--- START ---

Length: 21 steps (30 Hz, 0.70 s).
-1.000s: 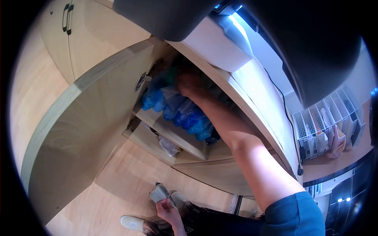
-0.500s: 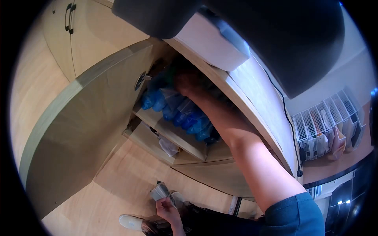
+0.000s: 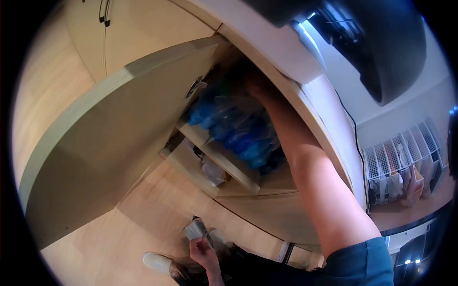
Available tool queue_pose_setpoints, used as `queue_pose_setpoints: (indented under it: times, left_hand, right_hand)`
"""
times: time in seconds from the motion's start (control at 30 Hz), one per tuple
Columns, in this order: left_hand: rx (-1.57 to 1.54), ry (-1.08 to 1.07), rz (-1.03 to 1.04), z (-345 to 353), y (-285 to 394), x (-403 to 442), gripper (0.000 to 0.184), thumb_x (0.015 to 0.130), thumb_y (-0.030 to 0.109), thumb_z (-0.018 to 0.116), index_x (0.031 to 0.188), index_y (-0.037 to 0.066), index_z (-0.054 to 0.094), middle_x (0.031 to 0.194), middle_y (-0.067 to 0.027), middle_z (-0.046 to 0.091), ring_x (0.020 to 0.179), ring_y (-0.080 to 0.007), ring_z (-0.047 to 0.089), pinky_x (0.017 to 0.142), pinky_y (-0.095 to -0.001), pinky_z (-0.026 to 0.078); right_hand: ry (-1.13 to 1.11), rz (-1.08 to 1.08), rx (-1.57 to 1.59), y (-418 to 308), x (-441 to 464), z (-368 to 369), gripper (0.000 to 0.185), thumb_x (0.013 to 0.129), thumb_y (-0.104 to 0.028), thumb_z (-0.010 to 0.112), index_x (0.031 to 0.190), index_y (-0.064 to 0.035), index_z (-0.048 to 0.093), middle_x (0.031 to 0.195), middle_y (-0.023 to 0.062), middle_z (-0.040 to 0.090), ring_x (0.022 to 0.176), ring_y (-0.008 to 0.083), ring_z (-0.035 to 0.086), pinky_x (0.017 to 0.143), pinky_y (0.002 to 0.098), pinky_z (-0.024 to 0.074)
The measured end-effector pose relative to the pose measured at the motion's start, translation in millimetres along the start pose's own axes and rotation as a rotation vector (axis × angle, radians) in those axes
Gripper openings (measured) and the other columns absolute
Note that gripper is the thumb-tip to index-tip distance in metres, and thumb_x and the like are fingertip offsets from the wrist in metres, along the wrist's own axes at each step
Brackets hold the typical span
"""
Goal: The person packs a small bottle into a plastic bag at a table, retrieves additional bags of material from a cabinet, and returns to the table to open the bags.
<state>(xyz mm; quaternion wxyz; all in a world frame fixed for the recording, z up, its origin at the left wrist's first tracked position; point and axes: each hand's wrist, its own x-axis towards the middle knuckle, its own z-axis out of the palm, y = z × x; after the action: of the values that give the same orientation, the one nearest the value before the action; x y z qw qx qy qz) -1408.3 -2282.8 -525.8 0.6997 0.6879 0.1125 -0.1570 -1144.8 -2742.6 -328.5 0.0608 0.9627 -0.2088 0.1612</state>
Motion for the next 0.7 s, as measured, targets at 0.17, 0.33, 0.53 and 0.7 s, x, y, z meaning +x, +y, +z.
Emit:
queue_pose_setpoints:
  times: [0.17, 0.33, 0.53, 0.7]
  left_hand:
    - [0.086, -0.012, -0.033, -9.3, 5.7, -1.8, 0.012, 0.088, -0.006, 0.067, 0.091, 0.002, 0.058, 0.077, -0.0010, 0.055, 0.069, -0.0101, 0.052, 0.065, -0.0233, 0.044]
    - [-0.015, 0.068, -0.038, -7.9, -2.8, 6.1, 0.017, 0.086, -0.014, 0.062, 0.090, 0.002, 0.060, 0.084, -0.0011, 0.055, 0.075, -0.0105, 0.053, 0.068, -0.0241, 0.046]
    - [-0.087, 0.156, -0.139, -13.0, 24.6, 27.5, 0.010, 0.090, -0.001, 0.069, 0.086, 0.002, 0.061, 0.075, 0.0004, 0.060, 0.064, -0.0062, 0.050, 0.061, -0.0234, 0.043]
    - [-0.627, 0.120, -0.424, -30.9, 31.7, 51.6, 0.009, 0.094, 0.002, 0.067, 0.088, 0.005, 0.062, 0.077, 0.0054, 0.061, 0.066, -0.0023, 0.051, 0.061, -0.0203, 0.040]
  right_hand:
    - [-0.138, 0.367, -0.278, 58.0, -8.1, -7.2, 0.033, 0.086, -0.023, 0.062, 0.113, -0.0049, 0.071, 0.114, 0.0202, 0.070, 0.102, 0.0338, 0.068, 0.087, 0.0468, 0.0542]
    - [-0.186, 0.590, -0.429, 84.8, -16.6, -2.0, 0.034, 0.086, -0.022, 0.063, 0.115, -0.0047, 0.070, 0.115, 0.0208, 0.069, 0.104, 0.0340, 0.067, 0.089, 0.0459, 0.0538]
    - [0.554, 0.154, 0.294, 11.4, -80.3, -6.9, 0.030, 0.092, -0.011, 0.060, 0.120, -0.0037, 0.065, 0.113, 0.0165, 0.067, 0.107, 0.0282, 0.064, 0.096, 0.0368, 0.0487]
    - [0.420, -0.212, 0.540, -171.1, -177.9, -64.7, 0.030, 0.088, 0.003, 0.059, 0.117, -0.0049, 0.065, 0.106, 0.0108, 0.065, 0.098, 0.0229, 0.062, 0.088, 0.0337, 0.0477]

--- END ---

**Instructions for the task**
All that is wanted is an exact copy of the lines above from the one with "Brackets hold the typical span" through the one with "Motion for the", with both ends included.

**Solution for this exercise**
Brackets hold the typical span
"""
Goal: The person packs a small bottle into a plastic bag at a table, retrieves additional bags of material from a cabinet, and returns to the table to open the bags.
<state>(xyz mm; quaternion wxyz; all in a world frame fixed for the recording, z up, its origin at the left wrist's first tracked position; point and axes: each hand's wrist, its own x-axis towards the middle knuckle, its own z-axis out of the palm, y = z × x; after the action: of the values that give the same orientation, the one nearest the value before the action; x y z qw qx qy qz) -1408.3 -2282.8 -525.8 0.6997 0.6879 0.1125 -0.1570 -1144.8 -2742.6 -328.5 0.0608 0.9627 -0.2088 0.1612</state>
Motion for the next 0.7 s, as measured, targets at 0.17, 0.33, 0.53 and 0.7 s, x, y, z meaning +x, +y, +z.

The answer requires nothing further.